Con los recientes acontecimientos en torno a las detenciones de algunos protagonistas de la crisis política que aconteció en Bolivia posteriores a las elecciones presidenciales de octubre 2019, llama la atención la decisión de la jueza Ximena Mendizabal, respecto al destino del líder de la Resistencia Juvenil Cochala, ya que en alocuciones públicas manifestó que los abogados del Ministerio de Justicia debían “estudiar derecho y respetar la independencia de los jueces”; en una alusión directa a la eterna crisis de Estado que asola la institucionalidad boliviana.

No es para menos esa respuesta que nace de una autoridad jurisdiccional y no hace más que verificar fácticamente el putrefacto estado de situación de la justicia en Bolivia. Ahora bien, la idea no es denostar a ciertos profesionales que sienten pasión por devolver armonía al desorden social en el que vivimos y que merecidamente si estudiaron para aplicar la ley en favor de principios éticos y valores de justicia. De lo que se trata es de recordar el divorcio entre las aulas universitarias y la aplicabilidad de los conocimientos; no necesariamente por falta de interés o ánimo por parte de jueces, fiscales u operadores de justicia; sino porque tanto el Órgano Judicial y el sistema educativo en general adolecen de taras muy asimiladas en su estructura, conformación humana y proyección profesional.

En primer lugar, una degradación de lo que debería ser el Órgano Judicial, se halla en la designación de su capital humano, puesto que los aspirantes a las más altas magistraturas de ese órgano estatal son preseleccionadas políticamente, impregnando del interés personal, sectorial o politiquero la aquiescencia de quienes serán sometidos al escrutinio de la ciudadanía. Sumado al hecho de que la población nacional poco o nada entiende de las atribuciones y funciones cabales que cumple un Magistrado Constitucional o del Tribunal Agroambiental, Consejo de la Magistratura o del Tribunal Supremo de Justicia; de ahí la escasa legitimidad en la votación para estas autoridades en las pasadas dos elecciones de autoridades judiciales.

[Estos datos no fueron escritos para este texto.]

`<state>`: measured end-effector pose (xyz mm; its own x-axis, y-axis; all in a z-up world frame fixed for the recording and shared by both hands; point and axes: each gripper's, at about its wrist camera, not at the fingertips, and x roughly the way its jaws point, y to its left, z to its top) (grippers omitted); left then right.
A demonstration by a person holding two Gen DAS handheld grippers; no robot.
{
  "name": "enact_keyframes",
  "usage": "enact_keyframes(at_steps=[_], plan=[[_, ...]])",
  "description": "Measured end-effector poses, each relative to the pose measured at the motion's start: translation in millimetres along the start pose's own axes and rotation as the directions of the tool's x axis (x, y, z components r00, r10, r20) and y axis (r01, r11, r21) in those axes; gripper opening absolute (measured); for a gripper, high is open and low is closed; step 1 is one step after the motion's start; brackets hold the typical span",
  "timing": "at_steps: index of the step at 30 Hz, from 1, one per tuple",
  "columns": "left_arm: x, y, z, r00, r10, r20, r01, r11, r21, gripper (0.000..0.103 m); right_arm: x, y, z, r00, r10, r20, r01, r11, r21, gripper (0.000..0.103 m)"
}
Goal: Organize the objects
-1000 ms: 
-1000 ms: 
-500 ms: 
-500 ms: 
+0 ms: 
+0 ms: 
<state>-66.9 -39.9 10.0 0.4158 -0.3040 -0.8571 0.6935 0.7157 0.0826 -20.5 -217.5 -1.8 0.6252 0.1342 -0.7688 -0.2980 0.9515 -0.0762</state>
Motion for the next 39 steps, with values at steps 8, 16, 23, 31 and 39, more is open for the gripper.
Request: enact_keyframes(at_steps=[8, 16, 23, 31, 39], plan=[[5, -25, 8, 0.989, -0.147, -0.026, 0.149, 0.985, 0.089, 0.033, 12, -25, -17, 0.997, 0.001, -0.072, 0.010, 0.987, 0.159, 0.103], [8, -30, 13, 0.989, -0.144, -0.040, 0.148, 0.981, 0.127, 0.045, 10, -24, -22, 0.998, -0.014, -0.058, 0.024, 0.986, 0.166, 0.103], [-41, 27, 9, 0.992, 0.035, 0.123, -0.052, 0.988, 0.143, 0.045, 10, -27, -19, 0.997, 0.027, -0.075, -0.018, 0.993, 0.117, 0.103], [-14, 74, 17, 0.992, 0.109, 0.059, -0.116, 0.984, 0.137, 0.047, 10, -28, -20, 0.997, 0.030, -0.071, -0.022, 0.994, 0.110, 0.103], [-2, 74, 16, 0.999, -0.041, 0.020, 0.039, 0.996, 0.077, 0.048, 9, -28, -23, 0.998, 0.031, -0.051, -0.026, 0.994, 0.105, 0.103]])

En segundo lugar, se debe reconocer que en la educación universitaria pública hace mucho se perdió el norte, convirtiéndose – en concreto – la carrera de derecho, la más solicitada a la vez que es la más tergiversada en cuanto a los conocimientos necesarios para mejorar la impartición de justicia: malla curricular desactualizada, docentes anacrónicos, dinámica de aula que gira en torno a “reproducir” la praxis política del país; ley del mínimo esfuerzo y sobre todo, reproducir esas viejas roscas de poder que se anquilosan en la estructura universitaria para hacerse de un patrimonio. No queda lejos la educación universitaria privada, con la notable diferencia de que existen controles administrativos para “verificar” que se pasen clases, que se ejecute un programa, que se proporcione oportunidades a los estudiantes, no obstante, descuidando el contenido y exigencia hacia los estudiantes porque no hay que alejar de la institución “a quienes pagan” por su educación. En ambos casos, no hay pasión por el conocimiento, el descubrimiento y curiosidad por saber para transformar; solamente queda la búsqueda de la ventaja, de la nota, de aprobar a como de lugar, porque se precisa la licenciatura que habilite al interesado en zambullirse en el maremágnum judicial.

El estudio del derecho no se hace fácil, no lo es si uno quiere de verdad aprehender, aprisionar, asimilar con fuerza, voluntad y entusiasmo la idea de justicia, la misma que en nuestra realidad no se halla separada de la politización y el manoseo de autoridades de turno, que se arrogan la soberanía popular aludiendo a su cargo o a la votación que los respalda, sin olvidarse que deben gobernar para todos. Ahora bien, la jueza – hoy suspendida – que se atrevió a respaldar su criterio de autoridad jurisdiccional en la ausencia de conocimiento de los colegas que ejercen funciones en oficialismo político, evocaba la necesidad de tomar en serio la práctica del derecho, de hacerla válida en razones, demostraciones racionales y no caprichos o vendettas disfrazadas de oropel jurídico. Para ello vale la pena recordar al connotado profesor e investigador mexicano, Miguel Carbonell, que en una de sus obras Cartas a un Profesor de Derecho (2015), sugiere que se enseñe a pensar el derecho, no solamente a rumiar, repetir artículos o aforismos vinculados a la práctica judicial. La defensa de la sociedad no se halla en el decir de un politiquero, ni en la arbitrariedad de quien ostenta la autoridad política, sino en saber reconocer con autonomía intelectual, que la justicia es un destino alejado de nuestra realidad.

Derecho

¿Fue una incoherencia la respuesta de la jueza Ximena Mendizabal?

¿Cuál es el límite de lo justo cuando la impartición de justicia se politiza?